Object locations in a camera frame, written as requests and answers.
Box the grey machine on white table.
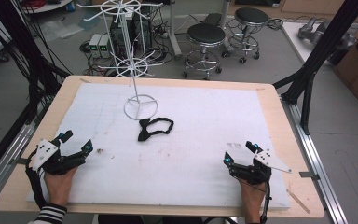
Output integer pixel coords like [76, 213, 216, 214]
[297, 16, 358, 49]

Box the black bow tie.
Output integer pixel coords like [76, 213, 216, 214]
[137, 116, 175, 143]

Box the black metal frame strut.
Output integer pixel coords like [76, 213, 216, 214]
[272, 0, 358, 136]

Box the thin wooden stick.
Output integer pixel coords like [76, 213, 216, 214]
[286, 189, 311, 215]

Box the white wire display rack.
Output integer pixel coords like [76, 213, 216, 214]
[76, 0, 165, 122]

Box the person's right hand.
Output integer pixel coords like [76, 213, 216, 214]
[238, 181, 267, 224]

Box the grey metal post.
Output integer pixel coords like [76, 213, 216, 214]
[167, 0, 185, 61]

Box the black computer tower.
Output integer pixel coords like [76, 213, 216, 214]
[109, 5, 153, 58]

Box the clear plastic sheet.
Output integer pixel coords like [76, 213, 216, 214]
[39, 18, 86, 40]

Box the black round stool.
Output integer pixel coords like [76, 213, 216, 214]
[182, 22, 228, 81]
[221, 7, 271, 65]

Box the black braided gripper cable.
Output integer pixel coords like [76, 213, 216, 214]
[24, 154, 50, 210]

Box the round white table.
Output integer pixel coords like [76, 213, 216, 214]
[21, 0, 75, 15]

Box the grey metal bracket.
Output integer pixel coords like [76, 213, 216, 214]
[298, 170, 322, 182]

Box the white foam mat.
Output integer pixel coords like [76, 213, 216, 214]
[25, 81, 294, 210]

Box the black frame with cable bundle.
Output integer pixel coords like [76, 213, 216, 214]
[0, 0, 73, 126]

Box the aluminium rail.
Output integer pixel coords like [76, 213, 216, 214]
[280, 97, 350, 224]
[0, 120, 37, 210]

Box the grey bench power supply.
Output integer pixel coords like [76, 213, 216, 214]
[88, 33, 103, 59]
[98, 34, 112, 59]

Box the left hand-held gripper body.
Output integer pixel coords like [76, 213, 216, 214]
[30, 138, 87, 175]

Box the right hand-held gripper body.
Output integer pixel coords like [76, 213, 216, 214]
[229, 147, 293, 187]

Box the person's left hand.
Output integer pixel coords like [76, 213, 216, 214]
[43, 165, 79, 208]

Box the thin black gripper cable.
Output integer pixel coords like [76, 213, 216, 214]
[238, 177, 273, 224]

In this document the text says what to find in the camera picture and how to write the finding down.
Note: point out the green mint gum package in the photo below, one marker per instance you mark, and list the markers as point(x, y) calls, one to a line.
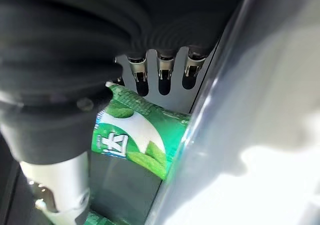
point(100, 220)

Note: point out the green mint gum canister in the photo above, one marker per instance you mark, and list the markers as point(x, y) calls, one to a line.
point(150, 121)

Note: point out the glossy grey translucent container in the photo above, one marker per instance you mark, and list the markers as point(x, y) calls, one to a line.
point(250, 110)

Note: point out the dark grey shelf board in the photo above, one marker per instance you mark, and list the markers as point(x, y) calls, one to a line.
point(125, 185)

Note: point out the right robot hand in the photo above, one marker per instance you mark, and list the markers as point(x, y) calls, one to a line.
point(62, 60)

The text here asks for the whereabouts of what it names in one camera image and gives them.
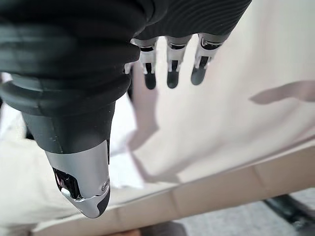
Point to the dark robot foot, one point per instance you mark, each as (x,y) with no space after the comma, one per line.
(290,209)

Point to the beige bed base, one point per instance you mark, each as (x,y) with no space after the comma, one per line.
(209,190)

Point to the grey rug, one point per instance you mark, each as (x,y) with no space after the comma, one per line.
(233,221)

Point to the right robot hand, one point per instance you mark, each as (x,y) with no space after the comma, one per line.
(73,61)

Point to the cream bed sheet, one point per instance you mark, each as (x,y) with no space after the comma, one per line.
(221,123)

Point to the cream quilt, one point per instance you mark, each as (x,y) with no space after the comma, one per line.
(27,182)

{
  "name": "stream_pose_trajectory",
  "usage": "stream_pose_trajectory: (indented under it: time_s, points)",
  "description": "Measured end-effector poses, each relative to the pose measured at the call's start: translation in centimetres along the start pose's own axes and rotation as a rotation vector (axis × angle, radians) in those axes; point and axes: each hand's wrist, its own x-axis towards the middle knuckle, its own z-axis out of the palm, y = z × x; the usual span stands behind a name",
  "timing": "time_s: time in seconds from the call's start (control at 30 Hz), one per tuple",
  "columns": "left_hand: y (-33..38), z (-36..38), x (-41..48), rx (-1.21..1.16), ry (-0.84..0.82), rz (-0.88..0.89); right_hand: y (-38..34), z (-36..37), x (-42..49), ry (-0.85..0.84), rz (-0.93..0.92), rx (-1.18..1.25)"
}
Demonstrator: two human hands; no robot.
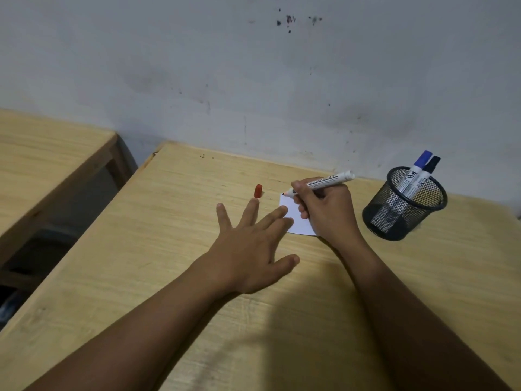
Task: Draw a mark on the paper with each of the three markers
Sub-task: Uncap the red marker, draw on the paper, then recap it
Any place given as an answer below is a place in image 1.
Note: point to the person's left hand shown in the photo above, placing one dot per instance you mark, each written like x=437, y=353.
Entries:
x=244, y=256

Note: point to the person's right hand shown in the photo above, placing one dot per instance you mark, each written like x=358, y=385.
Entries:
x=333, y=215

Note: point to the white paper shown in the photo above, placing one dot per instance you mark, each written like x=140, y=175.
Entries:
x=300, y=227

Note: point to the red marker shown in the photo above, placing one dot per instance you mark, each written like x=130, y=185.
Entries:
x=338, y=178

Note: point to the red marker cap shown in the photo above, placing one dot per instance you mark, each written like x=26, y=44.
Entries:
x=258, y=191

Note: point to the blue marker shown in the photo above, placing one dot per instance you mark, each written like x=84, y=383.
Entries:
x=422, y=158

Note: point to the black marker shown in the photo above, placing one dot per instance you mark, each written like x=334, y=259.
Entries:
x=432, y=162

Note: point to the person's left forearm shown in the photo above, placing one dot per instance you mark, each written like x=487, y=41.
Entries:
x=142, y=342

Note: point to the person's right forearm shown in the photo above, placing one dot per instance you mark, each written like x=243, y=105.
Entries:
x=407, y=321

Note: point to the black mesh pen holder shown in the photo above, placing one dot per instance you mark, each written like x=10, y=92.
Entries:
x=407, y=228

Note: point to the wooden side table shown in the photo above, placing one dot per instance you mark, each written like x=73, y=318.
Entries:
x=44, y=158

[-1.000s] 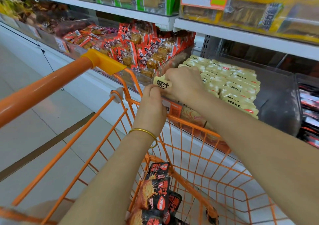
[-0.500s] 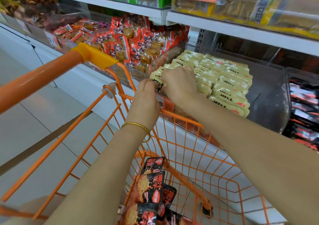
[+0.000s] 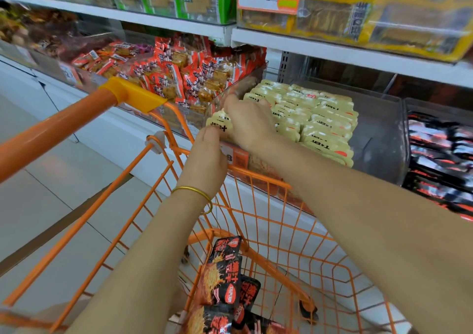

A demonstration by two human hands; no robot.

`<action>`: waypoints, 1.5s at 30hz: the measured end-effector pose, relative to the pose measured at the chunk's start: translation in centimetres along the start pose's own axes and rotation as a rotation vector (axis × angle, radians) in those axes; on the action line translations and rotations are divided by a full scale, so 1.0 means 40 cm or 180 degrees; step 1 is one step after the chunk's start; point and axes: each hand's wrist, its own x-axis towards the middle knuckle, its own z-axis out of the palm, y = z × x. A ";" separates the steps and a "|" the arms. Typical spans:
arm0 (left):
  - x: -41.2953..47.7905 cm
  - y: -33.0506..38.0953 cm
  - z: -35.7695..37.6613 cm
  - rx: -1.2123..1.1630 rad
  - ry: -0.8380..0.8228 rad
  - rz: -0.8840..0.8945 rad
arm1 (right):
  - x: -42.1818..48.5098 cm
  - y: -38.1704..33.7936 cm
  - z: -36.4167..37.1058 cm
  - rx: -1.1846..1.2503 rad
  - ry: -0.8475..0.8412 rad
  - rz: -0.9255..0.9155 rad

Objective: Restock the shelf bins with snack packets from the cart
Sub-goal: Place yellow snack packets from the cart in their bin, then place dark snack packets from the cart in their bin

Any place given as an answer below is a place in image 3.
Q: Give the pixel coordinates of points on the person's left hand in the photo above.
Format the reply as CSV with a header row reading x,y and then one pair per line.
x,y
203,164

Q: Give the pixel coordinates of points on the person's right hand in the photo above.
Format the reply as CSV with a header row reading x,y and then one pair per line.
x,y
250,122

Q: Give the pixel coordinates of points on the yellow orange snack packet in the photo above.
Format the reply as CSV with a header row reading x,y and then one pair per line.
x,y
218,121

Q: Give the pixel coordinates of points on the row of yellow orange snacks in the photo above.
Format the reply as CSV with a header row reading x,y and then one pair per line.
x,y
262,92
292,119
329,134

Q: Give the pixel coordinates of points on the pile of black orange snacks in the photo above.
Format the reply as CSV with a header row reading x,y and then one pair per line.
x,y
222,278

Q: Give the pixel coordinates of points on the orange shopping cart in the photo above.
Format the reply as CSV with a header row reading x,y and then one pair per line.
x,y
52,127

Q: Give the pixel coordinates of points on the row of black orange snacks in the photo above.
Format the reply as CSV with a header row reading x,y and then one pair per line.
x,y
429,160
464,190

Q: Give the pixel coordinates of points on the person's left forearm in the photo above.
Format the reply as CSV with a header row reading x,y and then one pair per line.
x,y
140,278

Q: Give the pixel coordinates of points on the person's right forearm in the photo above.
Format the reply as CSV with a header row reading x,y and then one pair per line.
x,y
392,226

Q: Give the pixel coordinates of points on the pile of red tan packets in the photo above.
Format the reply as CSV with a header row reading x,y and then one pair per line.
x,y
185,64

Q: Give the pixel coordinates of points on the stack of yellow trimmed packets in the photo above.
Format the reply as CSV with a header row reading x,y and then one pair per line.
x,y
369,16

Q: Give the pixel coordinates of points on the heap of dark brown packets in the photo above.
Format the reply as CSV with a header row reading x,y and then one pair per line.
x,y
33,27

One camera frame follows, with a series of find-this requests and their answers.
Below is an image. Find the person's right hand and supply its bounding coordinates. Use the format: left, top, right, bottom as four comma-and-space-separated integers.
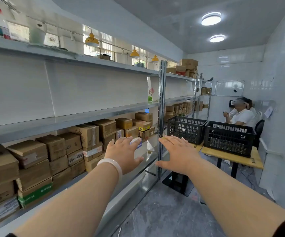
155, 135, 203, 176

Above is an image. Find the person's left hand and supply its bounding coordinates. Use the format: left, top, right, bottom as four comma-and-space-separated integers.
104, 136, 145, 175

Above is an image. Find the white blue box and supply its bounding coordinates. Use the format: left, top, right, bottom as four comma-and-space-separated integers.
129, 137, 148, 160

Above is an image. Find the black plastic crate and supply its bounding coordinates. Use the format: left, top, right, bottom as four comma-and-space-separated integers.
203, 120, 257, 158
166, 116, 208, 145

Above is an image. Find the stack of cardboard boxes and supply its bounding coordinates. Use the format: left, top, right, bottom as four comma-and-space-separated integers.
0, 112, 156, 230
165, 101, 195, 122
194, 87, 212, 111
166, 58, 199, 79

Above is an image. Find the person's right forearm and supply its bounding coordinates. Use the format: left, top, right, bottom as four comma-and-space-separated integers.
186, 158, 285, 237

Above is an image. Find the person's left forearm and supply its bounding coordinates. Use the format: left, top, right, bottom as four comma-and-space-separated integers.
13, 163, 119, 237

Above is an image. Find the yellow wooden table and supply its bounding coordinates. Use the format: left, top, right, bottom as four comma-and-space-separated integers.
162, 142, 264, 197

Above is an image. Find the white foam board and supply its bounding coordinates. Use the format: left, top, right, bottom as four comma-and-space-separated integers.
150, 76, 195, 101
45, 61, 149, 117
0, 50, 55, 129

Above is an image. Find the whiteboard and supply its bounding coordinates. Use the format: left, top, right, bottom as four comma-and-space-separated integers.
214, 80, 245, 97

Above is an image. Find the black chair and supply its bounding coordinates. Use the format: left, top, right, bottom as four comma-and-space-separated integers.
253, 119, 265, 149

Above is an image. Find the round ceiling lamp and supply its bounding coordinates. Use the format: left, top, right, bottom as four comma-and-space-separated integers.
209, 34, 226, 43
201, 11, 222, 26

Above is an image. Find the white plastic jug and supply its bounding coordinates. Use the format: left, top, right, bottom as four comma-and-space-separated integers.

## Your goal
Wherever a line in the listing contains the word "snacks", copy that line out.

## Response below
Q: Give the pixel coordinates of points on the row of yellow orange snacks in the photo above.
Q: Give the pixel coordinates of points on the pile of black orange snacks in the photo above.
Q: Give the pixel coordinates of points on the row of black orange snacks in the photo above.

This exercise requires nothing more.